Link to original full article 


February 1964. "The Ed Sullivan Show." America melts down at the sight of John, Paul, George, and Ringo. And when the Beatles go on tour, King is determined to see them. But she's crushed: they're not coming anywhere near her hometown of Grand Forks, North Dakota.

Fortunately, King has a mother every teenager dreams about. She promises to take Nancy and her 18-year-old sister anywhere the moptops are playing. The closest date turns out to be in Vancouver, British Columbia on Aug. 22. Nancy immediately springs into action, writing the Beatles' record company in Los Angeles and getting the band's North American itinerary, including their stay at the Edgewater Inn in Seattle, Washington, for a show the day before.

Mom promptly books them into the same hotel. (These Kings did not mess around.) In the lobby, Nancy overhears men with British accents.
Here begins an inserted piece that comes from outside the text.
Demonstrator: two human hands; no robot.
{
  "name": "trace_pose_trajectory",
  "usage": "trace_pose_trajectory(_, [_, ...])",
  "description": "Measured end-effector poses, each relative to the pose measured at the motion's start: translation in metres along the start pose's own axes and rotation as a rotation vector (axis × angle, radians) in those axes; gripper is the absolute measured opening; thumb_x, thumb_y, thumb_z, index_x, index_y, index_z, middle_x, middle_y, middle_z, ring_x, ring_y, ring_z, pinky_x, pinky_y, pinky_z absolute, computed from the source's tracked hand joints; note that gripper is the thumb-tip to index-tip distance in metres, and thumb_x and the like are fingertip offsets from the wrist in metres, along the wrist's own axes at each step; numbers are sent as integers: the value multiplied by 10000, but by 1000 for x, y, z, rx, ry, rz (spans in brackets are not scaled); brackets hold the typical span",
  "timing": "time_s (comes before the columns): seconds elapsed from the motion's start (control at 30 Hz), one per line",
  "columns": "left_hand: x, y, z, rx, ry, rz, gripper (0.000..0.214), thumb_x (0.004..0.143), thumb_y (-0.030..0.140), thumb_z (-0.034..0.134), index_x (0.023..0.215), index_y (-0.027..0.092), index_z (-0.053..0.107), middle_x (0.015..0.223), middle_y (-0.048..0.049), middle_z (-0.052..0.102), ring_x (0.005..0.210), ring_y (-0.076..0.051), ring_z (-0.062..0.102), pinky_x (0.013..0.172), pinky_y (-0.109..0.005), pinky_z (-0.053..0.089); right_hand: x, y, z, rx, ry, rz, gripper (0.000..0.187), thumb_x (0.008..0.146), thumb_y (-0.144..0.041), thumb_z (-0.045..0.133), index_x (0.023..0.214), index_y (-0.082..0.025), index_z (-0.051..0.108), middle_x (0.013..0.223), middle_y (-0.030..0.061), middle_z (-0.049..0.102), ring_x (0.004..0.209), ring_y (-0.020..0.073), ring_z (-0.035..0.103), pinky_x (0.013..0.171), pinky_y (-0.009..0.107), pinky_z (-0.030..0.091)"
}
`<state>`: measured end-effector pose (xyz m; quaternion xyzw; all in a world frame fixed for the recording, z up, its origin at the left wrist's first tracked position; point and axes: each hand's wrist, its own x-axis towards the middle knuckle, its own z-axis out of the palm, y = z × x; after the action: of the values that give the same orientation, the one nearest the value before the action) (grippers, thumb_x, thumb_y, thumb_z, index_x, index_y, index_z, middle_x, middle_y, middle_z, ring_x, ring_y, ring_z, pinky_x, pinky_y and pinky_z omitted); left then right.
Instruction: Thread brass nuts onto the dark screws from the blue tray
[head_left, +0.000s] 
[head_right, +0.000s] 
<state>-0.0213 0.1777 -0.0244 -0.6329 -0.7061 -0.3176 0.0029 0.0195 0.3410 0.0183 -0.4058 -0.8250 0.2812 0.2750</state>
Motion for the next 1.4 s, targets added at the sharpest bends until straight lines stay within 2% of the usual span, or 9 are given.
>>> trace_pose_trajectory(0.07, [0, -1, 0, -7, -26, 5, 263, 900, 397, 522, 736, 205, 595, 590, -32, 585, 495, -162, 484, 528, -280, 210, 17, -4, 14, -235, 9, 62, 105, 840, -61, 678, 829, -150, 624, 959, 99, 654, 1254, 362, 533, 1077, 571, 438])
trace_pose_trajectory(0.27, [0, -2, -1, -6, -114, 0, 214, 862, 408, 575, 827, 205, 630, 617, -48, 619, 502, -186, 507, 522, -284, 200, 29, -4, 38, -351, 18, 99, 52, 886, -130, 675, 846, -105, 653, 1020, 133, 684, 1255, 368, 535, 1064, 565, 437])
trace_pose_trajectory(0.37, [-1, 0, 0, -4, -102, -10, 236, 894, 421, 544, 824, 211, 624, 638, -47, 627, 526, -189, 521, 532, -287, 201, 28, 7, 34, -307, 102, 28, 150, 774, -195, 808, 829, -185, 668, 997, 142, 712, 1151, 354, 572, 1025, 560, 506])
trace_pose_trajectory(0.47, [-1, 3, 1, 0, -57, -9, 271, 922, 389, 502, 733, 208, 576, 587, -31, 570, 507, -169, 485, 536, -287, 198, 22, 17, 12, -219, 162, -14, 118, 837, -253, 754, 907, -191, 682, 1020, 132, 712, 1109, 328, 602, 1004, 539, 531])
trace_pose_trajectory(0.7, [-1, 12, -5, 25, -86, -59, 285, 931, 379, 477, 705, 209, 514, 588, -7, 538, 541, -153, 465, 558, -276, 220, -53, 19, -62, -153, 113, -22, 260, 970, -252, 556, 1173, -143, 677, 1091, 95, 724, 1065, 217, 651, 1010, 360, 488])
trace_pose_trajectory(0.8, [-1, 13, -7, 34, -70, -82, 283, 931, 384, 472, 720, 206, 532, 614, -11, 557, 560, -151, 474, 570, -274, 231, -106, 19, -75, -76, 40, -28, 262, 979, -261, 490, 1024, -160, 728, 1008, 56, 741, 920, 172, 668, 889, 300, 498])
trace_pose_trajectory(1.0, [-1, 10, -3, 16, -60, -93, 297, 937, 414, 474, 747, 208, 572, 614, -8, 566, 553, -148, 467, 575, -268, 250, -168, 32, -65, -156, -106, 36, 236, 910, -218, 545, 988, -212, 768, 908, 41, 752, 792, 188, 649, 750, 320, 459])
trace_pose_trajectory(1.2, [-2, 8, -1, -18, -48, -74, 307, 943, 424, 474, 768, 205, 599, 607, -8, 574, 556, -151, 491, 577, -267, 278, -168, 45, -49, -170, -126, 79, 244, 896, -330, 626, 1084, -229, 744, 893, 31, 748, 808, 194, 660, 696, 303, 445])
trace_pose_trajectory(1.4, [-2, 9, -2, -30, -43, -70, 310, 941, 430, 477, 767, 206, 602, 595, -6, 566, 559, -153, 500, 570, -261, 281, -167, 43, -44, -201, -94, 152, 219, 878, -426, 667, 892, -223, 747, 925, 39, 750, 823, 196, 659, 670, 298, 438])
She chats them up. One is a reporter for the Liverpool Echo named -- and we're not kidding -- George Harrison.

He calls the Beatles' manager Brian Epstein and vouches for King. After the Seattle show, only one girl can go up to "meet the boys," so her older sister Carolyn relents (which is a pretty good IOU for a sibling to possess).

And so...

"Brian answered the door and Paul was behind him."
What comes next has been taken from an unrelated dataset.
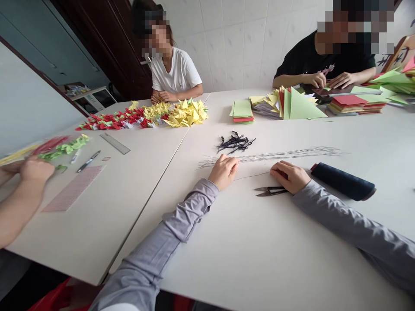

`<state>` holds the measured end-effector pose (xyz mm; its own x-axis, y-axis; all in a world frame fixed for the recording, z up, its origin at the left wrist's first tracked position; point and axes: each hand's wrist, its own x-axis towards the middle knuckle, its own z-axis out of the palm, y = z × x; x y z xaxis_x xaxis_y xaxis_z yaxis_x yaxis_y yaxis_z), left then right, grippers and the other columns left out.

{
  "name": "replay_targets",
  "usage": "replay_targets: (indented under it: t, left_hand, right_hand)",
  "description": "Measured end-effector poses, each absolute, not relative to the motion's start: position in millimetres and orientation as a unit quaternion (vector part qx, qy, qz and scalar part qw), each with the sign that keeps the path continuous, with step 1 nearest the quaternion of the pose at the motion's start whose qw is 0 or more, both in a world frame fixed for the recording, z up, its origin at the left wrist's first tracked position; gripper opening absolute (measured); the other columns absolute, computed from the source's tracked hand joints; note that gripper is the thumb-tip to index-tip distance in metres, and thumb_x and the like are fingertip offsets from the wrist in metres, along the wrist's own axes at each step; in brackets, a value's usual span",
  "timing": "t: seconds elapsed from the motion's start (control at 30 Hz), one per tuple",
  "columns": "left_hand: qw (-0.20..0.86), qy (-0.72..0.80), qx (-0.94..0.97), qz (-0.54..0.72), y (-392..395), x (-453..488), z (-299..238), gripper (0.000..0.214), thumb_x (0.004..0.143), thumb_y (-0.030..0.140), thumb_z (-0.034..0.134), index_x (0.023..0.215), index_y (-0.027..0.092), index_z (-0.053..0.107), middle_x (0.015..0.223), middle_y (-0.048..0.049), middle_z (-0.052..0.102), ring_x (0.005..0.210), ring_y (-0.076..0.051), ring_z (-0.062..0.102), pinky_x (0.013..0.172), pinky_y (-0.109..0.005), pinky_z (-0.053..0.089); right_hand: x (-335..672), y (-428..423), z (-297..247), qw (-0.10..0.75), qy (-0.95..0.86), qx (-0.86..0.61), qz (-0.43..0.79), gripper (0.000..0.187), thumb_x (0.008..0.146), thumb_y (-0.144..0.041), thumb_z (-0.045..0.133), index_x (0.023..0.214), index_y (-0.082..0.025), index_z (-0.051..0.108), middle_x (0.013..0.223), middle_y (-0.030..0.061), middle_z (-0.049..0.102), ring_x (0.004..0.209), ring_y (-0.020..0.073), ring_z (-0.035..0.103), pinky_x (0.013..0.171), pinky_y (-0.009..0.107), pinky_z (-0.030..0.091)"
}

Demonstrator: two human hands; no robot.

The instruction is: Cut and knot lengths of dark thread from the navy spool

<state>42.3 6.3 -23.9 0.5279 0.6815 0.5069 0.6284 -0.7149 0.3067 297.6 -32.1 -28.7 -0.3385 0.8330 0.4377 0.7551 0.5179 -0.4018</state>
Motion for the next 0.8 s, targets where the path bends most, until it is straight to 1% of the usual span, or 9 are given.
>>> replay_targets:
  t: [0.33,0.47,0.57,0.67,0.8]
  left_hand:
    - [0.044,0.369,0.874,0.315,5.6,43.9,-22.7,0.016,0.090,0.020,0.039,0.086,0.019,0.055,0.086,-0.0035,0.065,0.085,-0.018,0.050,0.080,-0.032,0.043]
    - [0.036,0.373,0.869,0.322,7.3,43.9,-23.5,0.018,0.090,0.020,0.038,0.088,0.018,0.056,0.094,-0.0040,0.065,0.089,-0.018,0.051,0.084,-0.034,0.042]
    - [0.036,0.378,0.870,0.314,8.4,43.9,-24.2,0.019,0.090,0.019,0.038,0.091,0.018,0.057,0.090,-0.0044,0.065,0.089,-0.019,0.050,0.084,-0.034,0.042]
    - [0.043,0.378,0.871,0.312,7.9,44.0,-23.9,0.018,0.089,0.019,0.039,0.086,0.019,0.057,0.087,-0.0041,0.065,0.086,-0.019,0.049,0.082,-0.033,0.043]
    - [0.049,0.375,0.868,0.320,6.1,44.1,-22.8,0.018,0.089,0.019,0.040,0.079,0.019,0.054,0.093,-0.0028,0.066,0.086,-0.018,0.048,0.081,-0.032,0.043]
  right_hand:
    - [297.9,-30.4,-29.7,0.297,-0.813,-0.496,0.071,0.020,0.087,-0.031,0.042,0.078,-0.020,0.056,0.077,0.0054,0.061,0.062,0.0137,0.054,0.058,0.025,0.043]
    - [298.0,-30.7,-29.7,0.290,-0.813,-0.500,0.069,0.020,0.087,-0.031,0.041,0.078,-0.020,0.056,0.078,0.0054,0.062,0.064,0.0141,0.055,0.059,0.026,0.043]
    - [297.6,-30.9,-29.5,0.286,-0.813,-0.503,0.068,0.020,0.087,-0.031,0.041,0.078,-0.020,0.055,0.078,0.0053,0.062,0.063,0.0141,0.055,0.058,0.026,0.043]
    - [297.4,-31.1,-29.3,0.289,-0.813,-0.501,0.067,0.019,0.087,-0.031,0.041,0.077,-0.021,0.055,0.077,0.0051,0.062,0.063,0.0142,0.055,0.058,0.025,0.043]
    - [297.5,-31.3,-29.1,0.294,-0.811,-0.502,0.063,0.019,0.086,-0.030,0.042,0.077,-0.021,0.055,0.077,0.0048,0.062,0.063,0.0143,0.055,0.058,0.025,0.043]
For about 30 minutes, it was King, the Beatles, Epstein and the Liverpool reporter in a hospitality suite. She talked mostly to Paul McCartney and George Harrison, "who couldn't have been nicer. John (Lennon) totally ignored me. Paul eventually took me over and introduced me to John, who made some comment about the black hills of Dakota."
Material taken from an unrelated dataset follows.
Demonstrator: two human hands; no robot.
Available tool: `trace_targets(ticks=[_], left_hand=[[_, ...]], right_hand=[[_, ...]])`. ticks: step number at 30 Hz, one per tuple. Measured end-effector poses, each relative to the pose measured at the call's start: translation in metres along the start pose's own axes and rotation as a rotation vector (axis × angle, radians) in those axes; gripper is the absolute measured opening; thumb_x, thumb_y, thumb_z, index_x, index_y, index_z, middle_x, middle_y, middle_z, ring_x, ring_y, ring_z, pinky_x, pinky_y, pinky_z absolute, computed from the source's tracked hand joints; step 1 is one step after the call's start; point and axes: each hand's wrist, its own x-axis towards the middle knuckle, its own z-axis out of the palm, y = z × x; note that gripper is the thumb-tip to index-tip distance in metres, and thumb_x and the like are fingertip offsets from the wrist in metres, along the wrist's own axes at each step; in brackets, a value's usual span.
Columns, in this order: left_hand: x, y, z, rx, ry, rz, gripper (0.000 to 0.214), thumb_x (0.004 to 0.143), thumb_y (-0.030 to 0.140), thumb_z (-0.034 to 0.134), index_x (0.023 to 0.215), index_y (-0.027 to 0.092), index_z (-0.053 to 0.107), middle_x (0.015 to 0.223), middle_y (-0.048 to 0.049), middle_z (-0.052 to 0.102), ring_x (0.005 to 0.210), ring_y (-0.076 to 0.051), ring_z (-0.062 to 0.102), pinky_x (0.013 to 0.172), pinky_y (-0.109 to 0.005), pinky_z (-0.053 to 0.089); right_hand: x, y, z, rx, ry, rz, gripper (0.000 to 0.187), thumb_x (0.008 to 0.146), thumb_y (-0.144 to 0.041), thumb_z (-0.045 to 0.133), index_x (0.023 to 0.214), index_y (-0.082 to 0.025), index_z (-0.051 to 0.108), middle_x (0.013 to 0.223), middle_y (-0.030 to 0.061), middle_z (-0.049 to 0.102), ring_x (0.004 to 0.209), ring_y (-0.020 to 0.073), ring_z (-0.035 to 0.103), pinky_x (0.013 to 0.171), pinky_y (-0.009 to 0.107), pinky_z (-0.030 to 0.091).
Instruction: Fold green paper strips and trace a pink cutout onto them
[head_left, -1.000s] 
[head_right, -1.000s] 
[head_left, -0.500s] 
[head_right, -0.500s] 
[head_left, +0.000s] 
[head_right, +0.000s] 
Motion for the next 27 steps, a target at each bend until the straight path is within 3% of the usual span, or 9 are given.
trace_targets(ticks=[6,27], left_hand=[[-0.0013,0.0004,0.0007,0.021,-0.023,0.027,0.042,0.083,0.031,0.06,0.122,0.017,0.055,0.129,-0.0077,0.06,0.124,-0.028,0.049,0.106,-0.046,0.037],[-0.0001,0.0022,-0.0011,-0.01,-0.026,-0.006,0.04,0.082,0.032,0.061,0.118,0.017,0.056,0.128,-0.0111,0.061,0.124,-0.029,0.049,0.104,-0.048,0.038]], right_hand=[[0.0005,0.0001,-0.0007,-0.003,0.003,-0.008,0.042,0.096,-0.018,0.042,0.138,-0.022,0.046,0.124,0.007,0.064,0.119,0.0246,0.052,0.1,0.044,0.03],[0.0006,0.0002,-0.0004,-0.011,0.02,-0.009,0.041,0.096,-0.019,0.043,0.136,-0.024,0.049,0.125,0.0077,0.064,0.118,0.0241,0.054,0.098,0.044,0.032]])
Ringo Starr came out from a shower and "he showed me all the rings on his fingers and where he got them." McCartney offered her a cigarette. She declined. They all signed her paperback copy of a novel based on "A Hard Day's Night." She told Paul her favorite Beatles song was "Do You Want to Know A Secret?" He modestly admitted the lyrics were pretty good.

The band discussed a recent prediction from horoscope queen Jeane Dixon that the Beatles' plane would crash on tour. "I remember John saying, 'When your time comes, there's nothing you can do about it,'" King said. "He was philosophical."

And then it was over. King returned to her room -- and burst into tears. What was she going to do with the rest of her life now?

"I was up crying all night, saying, 'I can't believe my dream came true.'"

The next morning, a puffy-eyed King had her picture taken with Epstein. The Vancouver concert was "anticlimactic," she remembered. "They were a little speck on the field, you couldn't hear them, the girls were screaming so loud."

But back home, she was an instant celebrity, Grand Forks' lone link to Beatlemania. The local paper wrote about her. She was invited to gab about George's eye color and Paul's hair on air. And she soon had a gig interviewing British Invasion bands for her hometown radio station.